Yes, that's how I'm searching for the word.



> I also didn't have any problems when I found "grueling" in a book on my Kindle and then did the dictionary lookup that way.


I haven't tried searching for the word from within a book, but later today or tomorrow I will create a .mobi file with the word in it, transfer to my Kindle, and then test that.



> I do seem to have two copies of the dictionaries (I think a lot of people do have, there was an update along the way) - both seem to work OK, but there's no easy way to tell which is the newer one.

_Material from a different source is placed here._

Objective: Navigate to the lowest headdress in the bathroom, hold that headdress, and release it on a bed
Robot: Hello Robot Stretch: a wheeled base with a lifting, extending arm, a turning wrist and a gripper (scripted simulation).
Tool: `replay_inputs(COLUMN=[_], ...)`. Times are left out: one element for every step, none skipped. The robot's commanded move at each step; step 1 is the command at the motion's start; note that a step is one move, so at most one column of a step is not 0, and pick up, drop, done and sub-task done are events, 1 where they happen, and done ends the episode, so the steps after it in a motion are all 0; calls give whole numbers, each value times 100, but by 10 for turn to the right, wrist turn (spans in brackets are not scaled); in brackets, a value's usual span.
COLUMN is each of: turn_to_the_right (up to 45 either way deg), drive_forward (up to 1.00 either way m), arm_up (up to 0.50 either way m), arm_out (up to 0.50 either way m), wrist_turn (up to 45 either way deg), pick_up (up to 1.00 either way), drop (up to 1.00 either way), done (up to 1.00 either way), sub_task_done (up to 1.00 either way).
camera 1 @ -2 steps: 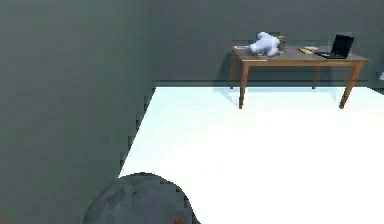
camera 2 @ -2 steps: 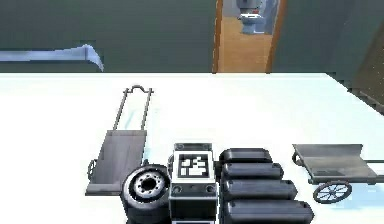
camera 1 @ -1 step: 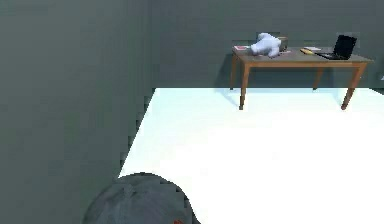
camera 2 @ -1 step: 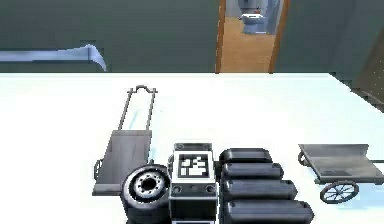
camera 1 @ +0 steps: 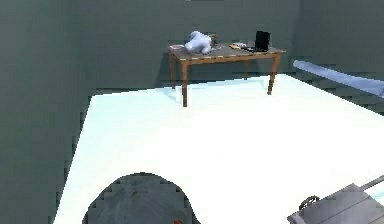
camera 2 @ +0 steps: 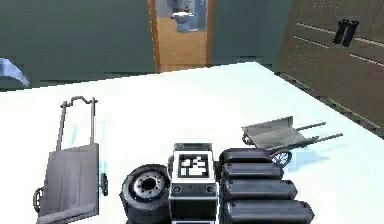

That's interesting. I have only one copy of each dictionary on my Kindle. I'm not sure if the dictionaries are downloadable from my Manage Your Kindle page at Amazon since they were preloaded on the device, but I'll have to see if there's any information there.

Thanks to all!


----------



## valleycat1 (Mar 15, 2011)

I bought my latest generation Kindle in March & both the dictionaries work fine for this search.  Mine works the same way Morf reported above - a list of words starting with whatever letter combinations I type in.


----------



## Morf (Nov 18, 2010)

DreamWeaver said:


> That's interesting. I have only one copy of each dictionary on my Kindle. I'm not sure if the dictionaries are downloadable from my Manage Your Kindle page at Amazon since they were preloaded on the device, but I'll have to see if there's any information there.
> 
> Thanks to all!


Here's the discussion about multiple dictionaries... http://www.kboards.com/index.php/topic,47414.0.html


----------



## D/W (Dec 29, 2010)

valleycat1 said:


> I bought my latest generation Kindle in March & both the dictionaries work fine for this search. Mine works the same way Morf reported above - a list of words starting with whatever letter combinations I type in.


My dictionaries work the same way, and they function properly as long as I don't try to search for a word from _*grs*_ through _*gru*_. (I don't imagine there are any words starting with _*grs*_ or _*grt*_ unless they're acronyms, but there are words starting with _*gru*_.) I purchased my Kindle in late November 2010, so maybe there are fixed versions of the dictionaries that I don't have.

It's interesting that I have the same problem in both the _Oxford Dictionary of English_ and _The New Oxford American Dictionary_.


----------